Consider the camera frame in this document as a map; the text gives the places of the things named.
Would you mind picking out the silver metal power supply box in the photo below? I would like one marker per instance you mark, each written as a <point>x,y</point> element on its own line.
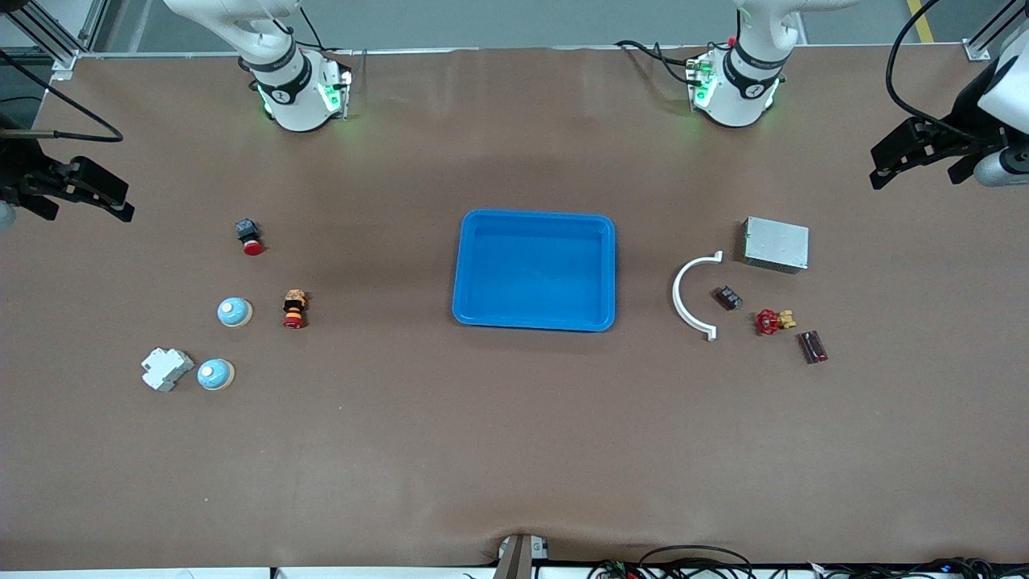
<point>776,244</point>

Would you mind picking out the blue plastic tray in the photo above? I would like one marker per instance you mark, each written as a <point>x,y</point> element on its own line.
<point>534,273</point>

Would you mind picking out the blue bell with cream button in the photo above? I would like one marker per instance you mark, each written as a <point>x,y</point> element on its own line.
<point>234,312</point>
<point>215,375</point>

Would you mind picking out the white curved plastic bracket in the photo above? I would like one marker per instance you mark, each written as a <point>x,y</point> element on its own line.
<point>675,297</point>

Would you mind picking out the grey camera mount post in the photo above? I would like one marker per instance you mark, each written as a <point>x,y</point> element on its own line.
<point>514,559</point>

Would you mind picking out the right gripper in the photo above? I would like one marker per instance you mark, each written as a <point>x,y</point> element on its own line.
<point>18,171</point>

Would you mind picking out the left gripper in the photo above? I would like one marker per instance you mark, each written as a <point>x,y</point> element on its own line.
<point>958,130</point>

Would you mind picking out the white circuit breaker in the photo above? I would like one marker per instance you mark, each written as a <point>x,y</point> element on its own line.
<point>166,370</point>

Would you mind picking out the red yellow push button switch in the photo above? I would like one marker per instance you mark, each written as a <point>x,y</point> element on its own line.
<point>295,310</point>

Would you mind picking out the black red emergency stop button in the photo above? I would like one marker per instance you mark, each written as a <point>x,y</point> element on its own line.
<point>252,241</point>

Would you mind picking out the aluminium frame with corner bracket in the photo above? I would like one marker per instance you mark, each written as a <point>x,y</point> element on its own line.
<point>977,51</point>
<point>64,64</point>

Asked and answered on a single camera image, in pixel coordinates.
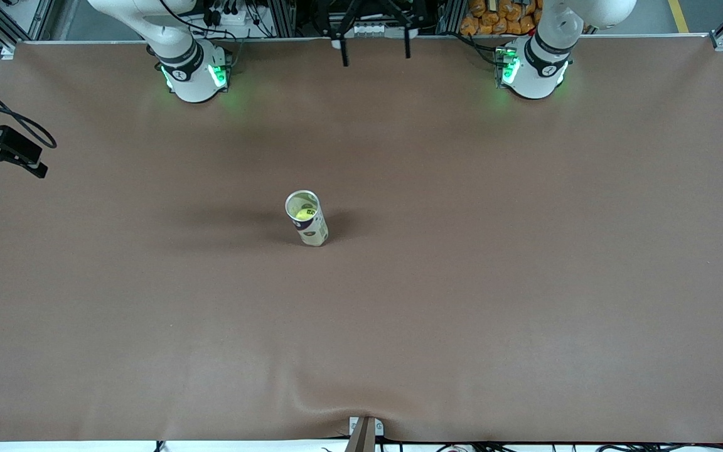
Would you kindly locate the yellow tennis ball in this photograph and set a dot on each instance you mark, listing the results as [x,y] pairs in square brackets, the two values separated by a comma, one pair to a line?
[302,215]

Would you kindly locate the white power strip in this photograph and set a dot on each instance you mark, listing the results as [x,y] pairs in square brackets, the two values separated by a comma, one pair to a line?
[230,16]

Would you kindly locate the orange snack bags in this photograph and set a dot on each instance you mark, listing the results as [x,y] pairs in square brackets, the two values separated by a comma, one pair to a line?
[499,16]

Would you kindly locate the white terminal strip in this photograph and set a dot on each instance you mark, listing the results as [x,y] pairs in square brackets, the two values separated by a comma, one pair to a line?
[371,28]

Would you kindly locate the aluminium frame post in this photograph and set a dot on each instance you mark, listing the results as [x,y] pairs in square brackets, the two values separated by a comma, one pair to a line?
[364,436]

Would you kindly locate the white blue tennis ball can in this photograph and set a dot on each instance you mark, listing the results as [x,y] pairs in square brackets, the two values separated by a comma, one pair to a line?
[312,229]

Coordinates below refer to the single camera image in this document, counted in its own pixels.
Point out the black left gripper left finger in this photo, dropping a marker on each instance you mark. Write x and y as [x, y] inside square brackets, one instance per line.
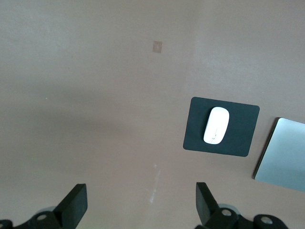
[71, 205]

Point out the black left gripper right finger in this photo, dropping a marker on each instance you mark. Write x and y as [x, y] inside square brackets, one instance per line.
[205, 202]

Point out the white computer mouse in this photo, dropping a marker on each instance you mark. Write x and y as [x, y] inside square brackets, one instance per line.
[215, 124]

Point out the black mouse pad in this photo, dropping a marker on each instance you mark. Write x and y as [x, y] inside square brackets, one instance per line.
[240, 133]

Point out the silver laptop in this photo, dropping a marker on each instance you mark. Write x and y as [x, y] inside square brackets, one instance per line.
[283, 155]

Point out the brown tape patch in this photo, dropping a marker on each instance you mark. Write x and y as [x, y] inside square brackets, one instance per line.
[157, 46]

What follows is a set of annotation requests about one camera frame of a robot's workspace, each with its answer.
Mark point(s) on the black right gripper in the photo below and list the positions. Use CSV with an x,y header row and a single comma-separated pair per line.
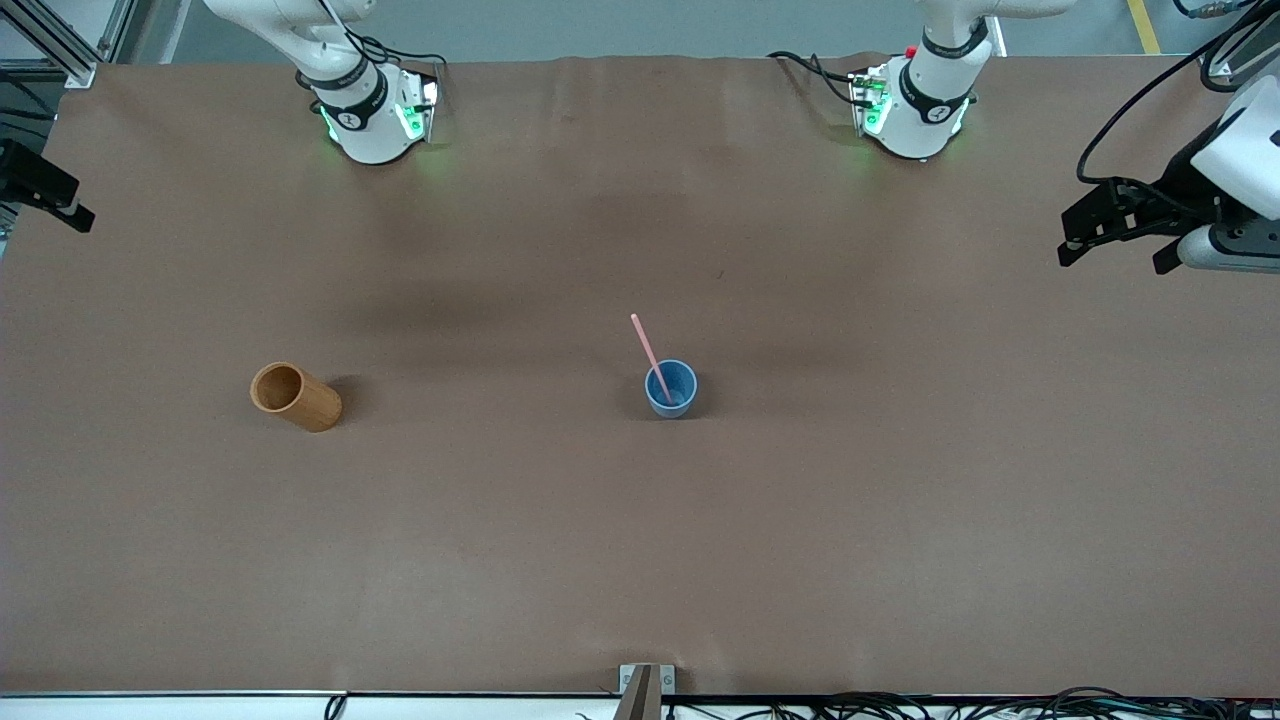
x,y
30,178

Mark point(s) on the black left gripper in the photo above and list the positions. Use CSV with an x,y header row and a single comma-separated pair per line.
x,y
1182,183

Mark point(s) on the blue cup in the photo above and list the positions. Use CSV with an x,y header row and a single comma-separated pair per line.
x,y
672,392

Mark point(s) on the pink chopstick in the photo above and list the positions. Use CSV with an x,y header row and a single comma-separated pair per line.
x,y
650,355

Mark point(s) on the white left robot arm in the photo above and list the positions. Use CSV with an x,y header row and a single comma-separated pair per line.
x,y
918,125

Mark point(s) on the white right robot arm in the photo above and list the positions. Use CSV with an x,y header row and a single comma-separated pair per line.
x,y
372,130

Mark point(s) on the brown wooden cup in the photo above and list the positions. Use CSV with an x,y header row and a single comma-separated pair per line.
x,y
300,398

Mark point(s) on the aluminium frame profile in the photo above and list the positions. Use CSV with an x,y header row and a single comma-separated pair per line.
x,y
1245,65
62,45

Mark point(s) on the metal bracket with post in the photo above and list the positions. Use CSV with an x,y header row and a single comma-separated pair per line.
x,y
645,690

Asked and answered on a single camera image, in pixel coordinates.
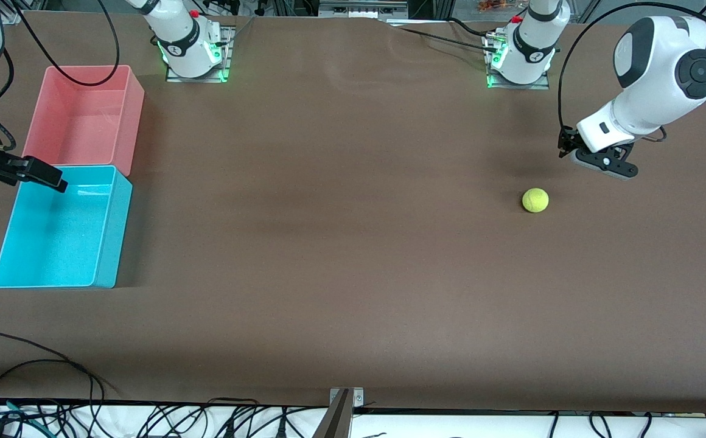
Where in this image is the yellow tennis ball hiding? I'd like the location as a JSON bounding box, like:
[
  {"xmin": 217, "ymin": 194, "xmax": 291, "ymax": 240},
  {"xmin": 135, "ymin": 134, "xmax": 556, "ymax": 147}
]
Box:
[{"xmin": 522, "ymin": 188, "xmax": 550, "ymax": 214}]

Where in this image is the pink plastic bin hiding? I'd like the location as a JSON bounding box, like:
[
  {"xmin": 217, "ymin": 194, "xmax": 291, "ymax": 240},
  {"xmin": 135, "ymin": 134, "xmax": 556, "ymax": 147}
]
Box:
[{"xmin": 20, "ymin": 64, "xmax": 145, "ymax": 177}]

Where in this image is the blue plastic bin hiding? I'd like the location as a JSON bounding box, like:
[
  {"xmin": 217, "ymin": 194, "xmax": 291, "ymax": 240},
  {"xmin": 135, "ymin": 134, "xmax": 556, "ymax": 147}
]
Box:
[{"xmin": 0, "ymin": 165, "xmax": 134, "ymax": 289}]

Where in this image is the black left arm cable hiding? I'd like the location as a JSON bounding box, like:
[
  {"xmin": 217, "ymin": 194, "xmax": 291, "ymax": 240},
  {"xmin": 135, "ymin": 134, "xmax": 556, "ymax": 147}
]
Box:
[{"xmin": 557, "ymin": 2, "xmax": 706, "ymax": 132}]

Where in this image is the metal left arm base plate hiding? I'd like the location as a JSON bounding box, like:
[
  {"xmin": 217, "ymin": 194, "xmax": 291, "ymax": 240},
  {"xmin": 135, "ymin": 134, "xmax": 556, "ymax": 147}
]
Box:
[{"xmin": 485, "ymin": 30, "xmax": 551, "ymax": 91}]

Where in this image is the black right arm cable loop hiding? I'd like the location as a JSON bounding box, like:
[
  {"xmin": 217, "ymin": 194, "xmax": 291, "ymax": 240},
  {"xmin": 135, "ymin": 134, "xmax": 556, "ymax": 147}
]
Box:
[{"xmin": 11, "ymin": 0, "xmax": 121, "ymax": 88}]

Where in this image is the black cable to arm base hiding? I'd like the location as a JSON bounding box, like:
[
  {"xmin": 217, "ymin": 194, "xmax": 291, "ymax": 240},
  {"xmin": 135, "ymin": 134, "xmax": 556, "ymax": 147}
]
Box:
[{"xmin": 398, "ymin": 17, "xmax": 501, "ymax": 53}]

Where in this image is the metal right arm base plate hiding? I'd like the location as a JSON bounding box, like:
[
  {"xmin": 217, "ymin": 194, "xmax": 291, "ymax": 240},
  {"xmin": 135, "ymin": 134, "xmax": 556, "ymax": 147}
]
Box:
[{"xmin": 165, "ymin": 26, "xmax": 236, "ymax": 83}]

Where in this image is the aluminium frame piece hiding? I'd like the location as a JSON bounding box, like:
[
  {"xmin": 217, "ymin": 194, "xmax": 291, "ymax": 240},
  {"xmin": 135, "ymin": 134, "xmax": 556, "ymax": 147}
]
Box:
[{"xmin": 318, "ymin": 0, "xmax": 410, "ymax": 18}]

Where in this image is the metal table edge bracket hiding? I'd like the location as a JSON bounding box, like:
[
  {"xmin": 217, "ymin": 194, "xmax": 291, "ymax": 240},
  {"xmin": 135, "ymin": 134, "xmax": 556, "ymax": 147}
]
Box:
[{"xmin": 312, "ymin": 388, "xmax": 365, "ymax": 438}]

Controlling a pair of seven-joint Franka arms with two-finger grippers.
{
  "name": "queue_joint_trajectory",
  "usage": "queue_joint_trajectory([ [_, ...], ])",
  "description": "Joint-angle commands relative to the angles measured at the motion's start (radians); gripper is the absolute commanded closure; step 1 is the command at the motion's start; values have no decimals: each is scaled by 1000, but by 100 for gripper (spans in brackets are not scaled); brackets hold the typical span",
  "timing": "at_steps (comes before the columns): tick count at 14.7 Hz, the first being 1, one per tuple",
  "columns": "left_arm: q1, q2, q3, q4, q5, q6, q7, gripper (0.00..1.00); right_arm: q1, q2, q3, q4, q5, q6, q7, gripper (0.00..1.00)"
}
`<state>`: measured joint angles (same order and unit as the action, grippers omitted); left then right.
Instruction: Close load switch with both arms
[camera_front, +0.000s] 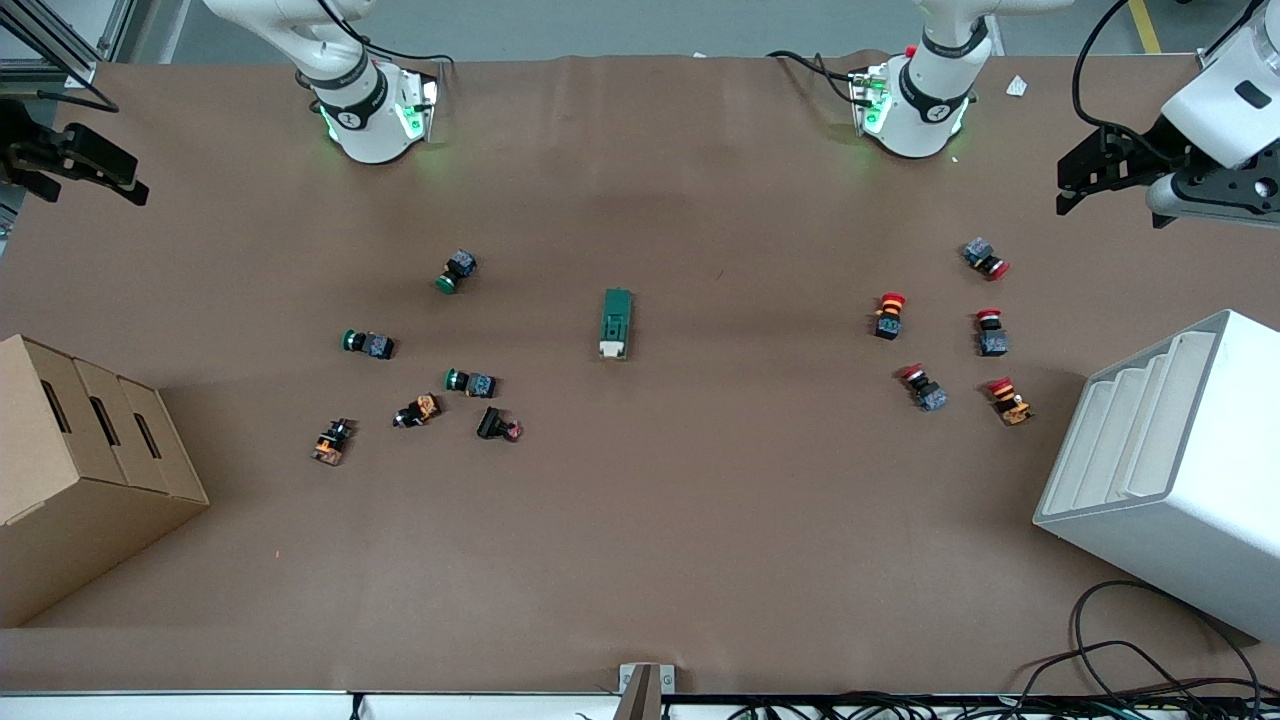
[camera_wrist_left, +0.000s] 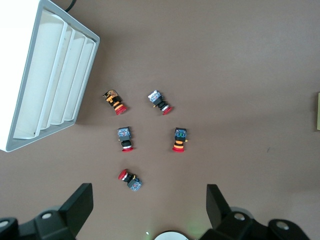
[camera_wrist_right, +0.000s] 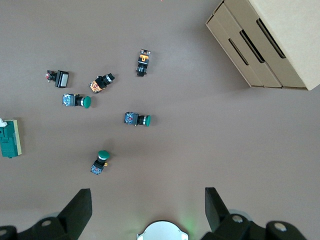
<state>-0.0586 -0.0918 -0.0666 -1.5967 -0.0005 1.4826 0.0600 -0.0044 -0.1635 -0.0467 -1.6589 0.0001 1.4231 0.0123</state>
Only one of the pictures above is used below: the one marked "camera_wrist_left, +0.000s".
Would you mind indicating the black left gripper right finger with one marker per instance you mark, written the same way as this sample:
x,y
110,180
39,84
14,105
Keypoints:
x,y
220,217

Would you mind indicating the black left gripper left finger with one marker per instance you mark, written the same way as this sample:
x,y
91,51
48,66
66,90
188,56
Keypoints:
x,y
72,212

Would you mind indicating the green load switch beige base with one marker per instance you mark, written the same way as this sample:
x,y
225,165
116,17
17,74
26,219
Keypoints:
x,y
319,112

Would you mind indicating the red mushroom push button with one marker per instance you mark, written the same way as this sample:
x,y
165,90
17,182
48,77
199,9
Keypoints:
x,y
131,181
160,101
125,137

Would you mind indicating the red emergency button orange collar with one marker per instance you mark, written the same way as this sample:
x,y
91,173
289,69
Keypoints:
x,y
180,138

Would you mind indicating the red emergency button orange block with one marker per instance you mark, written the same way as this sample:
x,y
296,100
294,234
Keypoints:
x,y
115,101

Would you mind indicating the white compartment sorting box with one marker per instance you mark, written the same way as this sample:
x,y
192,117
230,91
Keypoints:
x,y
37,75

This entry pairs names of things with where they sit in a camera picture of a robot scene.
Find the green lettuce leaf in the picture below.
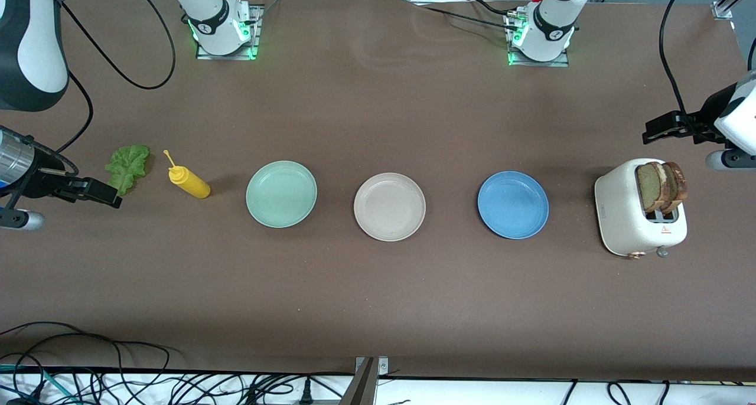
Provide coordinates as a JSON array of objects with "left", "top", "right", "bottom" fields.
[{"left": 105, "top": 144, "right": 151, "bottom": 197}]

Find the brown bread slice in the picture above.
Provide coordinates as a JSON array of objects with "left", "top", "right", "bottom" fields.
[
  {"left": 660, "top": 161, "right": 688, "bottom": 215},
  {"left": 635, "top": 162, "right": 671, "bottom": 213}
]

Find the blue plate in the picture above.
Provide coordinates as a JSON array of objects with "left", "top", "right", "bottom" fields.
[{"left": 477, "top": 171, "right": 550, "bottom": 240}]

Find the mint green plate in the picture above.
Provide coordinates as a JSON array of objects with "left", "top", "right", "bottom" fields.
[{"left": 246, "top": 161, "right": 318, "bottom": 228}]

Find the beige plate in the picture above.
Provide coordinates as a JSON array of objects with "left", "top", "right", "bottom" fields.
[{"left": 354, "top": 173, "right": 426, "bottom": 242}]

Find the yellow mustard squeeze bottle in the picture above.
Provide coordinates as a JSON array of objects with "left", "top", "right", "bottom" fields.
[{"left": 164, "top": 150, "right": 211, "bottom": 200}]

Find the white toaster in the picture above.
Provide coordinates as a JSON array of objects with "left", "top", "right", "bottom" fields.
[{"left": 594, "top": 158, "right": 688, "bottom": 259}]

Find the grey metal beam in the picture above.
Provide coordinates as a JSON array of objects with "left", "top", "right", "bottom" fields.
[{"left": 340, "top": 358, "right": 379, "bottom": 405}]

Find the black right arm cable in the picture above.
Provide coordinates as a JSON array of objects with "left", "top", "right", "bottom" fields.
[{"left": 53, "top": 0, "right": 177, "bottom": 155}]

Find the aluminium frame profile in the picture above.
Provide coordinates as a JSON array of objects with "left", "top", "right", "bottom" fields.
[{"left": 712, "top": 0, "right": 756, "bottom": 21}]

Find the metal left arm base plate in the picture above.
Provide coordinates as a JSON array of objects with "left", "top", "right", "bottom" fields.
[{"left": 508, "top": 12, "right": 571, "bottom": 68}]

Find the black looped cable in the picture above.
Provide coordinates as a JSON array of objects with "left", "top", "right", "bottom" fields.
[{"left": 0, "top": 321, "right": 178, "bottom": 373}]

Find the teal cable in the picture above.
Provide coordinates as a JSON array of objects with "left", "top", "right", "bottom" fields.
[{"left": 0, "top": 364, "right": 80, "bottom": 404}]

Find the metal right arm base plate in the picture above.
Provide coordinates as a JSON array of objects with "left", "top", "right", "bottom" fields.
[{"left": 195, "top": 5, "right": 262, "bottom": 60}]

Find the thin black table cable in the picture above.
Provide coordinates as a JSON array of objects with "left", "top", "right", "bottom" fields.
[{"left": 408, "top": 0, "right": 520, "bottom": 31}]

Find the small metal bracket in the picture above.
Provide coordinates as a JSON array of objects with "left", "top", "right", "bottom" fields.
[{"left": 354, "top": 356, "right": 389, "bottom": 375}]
━━━━━━━━━━
[Exercise]
Repeat, with no pictures, each line from the beginning of the data through the line containing "<point>675,297</point>", inclusive.

[Output for this task]
Consider the camera frame in this document as a map; the text gives the places of the things named.
Would you mind picking out the silver metal power supply box in the photo below? I would like one marker per instance you mark, each written as a <point>x,y</point> element on its own line.
<point>776,244</point>

Would you mind picking out the blue plastic tray in the photo above? I would like one marker per instance you mark, each written as a <point>x,y</point> element on its own line.
<point>534,273</point>

Would you mind picking out the blue bell with cream button in the photo above? I would like one marker per instance you mark, each written as a <point>x,y</point> element on its own line.
<point>234,312</point>
<point>215,375</point>

Would you mind picking out the white curved plastic bracket in the photo above? I would like one marker per instance you mark, each written as a <point>x,y</point> element on its own line.
<point>675,297</point>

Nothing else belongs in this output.